ACTION ITEM:
In the records that follow, find each line with the word "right" and copy it.

Stored items:
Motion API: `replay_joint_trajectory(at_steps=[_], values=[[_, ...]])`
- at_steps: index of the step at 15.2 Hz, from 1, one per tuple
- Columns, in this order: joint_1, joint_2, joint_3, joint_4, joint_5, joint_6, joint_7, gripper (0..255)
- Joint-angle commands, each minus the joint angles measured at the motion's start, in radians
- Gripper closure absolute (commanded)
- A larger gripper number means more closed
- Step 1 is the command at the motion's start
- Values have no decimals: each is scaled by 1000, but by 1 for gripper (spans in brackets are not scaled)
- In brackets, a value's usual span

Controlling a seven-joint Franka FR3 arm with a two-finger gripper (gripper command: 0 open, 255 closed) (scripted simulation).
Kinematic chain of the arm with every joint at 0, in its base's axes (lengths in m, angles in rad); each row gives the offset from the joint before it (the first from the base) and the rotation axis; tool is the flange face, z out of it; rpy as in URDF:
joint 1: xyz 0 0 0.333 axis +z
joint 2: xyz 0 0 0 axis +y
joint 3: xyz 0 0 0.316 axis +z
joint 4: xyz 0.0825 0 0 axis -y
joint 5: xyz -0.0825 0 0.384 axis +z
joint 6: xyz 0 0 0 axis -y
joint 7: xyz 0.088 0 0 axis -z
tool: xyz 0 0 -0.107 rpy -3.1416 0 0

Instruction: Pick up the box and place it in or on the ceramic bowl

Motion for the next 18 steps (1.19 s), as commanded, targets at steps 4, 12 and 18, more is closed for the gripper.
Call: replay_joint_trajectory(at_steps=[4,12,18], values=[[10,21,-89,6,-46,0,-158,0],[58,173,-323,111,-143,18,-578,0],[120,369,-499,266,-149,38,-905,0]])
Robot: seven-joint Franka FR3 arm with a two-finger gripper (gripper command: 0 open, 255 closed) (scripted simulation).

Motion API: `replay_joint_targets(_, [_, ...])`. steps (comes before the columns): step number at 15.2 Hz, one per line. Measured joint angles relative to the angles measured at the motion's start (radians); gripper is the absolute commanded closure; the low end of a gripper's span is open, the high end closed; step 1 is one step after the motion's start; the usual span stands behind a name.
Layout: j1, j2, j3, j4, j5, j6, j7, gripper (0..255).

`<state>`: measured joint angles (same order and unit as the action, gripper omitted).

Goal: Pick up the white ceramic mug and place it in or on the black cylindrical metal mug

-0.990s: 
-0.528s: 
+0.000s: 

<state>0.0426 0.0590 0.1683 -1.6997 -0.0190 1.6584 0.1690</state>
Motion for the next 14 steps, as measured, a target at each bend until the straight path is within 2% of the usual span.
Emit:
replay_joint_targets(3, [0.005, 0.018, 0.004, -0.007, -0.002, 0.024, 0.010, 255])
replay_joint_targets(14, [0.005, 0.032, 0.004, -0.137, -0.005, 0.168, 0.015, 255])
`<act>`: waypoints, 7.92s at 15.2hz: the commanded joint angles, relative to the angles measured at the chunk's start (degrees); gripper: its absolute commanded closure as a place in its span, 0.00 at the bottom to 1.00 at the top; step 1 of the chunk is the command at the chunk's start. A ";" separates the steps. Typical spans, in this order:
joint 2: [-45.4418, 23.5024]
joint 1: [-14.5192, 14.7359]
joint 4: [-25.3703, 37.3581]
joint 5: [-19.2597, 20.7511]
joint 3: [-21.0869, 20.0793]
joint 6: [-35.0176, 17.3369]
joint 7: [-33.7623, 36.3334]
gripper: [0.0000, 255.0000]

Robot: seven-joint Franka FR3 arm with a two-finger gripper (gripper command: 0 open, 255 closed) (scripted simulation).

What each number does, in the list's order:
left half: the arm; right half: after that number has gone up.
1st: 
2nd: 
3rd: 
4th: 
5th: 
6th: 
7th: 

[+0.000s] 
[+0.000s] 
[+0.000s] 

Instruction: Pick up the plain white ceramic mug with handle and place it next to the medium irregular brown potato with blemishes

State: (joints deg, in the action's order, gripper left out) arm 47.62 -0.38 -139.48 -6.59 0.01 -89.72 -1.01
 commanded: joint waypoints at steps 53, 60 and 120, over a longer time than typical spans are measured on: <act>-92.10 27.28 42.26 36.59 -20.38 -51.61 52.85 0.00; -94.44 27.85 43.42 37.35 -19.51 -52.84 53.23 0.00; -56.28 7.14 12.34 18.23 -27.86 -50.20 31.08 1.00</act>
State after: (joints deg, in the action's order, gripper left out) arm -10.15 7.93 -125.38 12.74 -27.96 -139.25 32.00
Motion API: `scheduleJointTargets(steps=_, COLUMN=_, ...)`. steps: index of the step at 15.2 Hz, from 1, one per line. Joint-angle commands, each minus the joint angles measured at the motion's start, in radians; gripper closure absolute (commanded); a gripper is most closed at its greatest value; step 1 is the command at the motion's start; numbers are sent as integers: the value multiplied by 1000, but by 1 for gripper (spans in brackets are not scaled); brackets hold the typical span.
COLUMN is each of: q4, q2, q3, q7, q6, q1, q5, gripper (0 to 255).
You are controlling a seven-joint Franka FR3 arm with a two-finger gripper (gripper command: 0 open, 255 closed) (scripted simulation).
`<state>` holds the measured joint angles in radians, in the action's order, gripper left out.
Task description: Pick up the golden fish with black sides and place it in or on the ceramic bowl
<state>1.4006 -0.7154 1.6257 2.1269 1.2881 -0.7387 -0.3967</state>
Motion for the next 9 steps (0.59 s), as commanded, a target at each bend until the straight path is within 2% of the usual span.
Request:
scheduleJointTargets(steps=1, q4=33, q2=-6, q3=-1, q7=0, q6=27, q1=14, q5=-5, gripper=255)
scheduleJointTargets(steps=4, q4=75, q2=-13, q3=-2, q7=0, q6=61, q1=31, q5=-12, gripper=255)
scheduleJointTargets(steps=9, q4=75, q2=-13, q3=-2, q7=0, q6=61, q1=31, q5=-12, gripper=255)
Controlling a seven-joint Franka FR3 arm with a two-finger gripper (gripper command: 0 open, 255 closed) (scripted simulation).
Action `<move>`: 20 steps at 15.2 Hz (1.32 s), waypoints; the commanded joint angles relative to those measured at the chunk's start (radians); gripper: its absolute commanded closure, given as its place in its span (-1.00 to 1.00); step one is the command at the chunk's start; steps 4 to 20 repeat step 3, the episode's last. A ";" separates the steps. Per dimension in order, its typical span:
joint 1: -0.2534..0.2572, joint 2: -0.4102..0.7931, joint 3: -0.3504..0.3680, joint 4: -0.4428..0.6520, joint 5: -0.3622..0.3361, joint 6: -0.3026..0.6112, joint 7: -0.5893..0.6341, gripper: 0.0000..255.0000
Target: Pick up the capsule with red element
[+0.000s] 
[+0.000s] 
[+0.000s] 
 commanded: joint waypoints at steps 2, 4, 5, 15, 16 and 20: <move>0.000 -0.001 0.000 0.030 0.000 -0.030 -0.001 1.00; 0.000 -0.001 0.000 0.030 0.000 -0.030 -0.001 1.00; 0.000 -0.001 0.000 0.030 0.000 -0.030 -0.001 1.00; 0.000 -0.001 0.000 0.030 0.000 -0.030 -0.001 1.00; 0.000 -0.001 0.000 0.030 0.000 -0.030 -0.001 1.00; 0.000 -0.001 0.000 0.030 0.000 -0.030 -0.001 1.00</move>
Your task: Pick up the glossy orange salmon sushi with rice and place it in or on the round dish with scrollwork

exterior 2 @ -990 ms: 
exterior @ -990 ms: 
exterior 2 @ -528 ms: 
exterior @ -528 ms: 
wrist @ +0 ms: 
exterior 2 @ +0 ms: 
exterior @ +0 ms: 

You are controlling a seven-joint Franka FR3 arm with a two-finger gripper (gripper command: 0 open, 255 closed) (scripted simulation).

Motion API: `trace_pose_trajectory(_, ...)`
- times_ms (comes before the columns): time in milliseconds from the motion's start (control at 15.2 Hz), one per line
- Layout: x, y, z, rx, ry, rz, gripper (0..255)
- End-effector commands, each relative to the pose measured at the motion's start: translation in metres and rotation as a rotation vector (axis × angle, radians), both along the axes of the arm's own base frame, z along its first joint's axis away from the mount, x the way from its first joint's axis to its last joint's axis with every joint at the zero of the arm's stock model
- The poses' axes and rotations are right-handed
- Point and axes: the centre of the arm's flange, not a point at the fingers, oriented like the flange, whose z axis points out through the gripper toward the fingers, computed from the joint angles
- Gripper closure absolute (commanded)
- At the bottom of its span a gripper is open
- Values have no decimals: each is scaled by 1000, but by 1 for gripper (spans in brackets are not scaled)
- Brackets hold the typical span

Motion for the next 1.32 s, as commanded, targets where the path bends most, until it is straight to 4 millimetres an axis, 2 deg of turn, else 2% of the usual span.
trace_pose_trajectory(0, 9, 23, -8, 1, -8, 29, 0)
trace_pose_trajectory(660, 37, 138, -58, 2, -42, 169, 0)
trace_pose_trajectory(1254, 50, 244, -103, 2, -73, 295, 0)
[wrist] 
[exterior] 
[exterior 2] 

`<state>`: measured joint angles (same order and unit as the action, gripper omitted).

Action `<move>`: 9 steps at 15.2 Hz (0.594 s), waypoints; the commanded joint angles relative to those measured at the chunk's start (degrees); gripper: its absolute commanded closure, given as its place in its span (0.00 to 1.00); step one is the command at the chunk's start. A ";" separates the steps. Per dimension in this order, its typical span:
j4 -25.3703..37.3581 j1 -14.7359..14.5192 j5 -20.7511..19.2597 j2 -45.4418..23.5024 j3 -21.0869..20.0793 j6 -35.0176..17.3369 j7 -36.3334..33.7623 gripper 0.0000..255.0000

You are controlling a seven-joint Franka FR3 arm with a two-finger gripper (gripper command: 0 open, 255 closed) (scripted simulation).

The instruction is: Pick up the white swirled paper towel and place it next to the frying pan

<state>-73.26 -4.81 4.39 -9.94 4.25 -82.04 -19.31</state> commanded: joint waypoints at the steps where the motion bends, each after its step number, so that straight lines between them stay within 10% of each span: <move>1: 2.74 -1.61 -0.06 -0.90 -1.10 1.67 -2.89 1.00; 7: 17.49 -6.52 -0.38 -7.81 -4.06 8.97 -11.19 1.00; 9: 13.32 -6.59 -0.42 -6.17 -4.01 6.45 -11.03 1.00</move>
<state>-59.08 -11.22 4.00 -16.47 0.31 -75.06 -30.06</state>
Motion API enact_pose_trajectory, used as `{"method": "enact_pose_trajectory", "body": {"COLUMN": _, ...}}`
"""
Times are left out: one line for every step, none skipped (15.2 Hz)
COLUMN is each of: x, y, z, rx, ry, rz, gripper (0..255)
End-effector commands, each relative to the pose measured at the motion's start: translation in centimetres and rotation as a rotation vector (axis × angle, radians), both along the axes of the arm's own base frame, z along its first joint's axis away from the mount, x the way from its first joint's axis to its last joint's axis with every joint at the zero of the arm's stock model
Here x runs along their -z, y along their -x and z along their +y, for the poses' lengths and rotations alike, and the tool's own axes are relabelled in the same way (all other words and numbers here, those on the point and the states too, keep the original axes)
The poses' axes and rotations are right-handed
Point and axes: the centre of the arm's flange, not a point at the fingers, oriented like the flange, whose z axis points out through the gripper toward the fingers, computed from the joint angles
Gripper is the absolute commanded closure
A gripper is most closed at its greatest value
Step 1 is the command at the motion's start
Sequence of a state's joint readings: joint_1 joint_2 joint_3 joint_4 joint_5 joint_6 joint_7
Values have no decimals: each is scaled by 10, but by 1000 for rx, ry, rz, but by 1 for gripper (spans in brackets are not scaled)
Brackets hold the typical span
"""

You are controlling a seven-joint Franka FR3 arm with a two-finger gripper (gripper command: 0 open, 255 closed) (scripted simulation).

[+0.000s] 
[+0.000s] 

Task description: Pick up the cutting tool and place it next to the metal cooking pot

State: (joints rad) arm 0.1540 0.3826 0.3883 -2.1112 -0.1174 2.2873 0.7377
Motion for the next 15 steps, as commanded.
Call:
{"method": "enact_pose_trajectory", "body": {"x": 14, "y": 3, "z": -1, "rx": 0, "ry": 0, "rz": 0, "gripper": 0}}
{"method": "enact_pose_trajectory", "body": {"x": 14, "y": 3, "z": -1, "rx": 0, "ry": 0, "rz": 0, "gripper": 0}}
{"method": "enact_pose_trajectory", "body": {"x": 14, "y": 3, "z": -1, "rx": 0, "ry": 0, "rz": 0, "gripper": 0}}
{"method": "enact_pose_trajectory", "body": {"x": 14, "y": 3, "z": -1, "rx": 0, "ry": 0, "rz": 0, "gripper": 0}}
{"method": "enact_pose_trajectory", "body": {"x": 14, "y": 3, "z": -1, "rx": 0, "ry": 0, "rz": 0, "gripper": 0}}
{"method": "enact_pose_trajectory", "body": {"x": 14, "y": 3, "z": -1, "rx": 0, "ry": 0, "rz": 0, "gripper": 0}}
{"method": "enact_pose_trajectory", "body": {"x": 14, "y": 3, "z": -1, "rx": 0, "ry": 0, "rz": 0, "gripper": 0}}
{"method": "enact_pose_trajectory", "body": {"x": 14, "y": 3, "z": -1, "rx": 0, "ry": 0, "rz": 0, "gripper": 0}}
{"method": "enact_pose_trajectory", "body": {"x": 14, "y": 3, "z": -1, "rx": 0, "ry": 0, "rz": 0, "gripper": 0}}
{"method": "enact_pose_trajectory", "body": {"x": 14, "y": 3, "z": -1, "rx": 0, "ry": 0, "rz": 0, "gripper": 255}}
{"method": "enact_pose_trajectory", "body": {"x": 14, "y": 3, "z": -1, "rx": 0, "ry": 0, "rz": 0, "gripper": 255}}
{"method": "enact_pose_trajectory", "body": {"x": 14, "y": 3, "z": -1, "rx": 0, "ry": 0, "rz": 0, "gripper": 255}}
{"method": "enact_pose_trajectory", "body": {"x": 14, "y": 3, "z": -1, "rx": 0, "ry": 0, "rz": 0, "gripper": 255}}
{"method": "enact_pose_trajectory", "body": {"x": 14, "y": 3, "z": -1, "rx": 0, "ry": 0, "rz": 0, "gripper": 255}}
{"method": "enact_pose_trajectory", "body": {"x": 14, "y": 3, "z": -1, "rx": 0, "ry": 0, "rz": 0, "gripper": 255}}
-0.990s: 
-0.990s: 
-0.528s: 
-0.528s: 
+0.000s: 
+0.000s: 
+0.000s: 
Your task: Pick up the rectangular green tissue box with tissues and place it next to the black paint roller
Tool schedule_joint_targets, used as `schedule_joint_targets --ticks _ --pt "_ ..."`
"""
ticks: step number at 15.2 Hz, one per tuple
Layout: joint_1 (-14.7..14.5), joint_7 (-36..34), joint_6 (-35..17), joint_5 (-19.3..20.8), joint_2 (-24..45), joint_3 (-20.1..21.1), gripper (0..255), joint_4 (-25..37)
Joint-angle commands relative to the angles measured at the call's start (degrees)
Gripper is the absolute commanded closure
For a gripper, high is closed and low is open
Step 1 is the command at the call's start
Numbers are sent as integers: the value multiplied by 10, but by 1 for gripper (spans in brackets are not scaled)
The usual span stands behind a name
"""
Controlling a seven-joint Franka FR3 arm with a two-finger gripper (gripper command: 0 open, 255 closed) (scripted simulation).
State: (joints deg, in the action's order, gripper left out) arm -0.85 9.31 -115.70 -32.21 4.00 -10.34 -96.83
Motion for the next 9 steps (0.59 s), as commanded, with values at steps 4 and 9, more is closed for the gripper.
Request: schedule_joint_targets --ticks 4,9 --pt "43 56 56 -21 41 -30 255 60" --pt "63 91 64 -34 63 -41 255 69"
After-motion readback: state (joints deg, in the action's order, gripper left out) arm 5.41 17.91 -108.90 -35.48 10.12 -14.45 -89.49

SOLUTION FOR THIS EXERCISE:
left half: the arm; right half: after that number has gone up.
- The poses' axes and rotations are right-handed
The poses' axes and rotations are right-handed

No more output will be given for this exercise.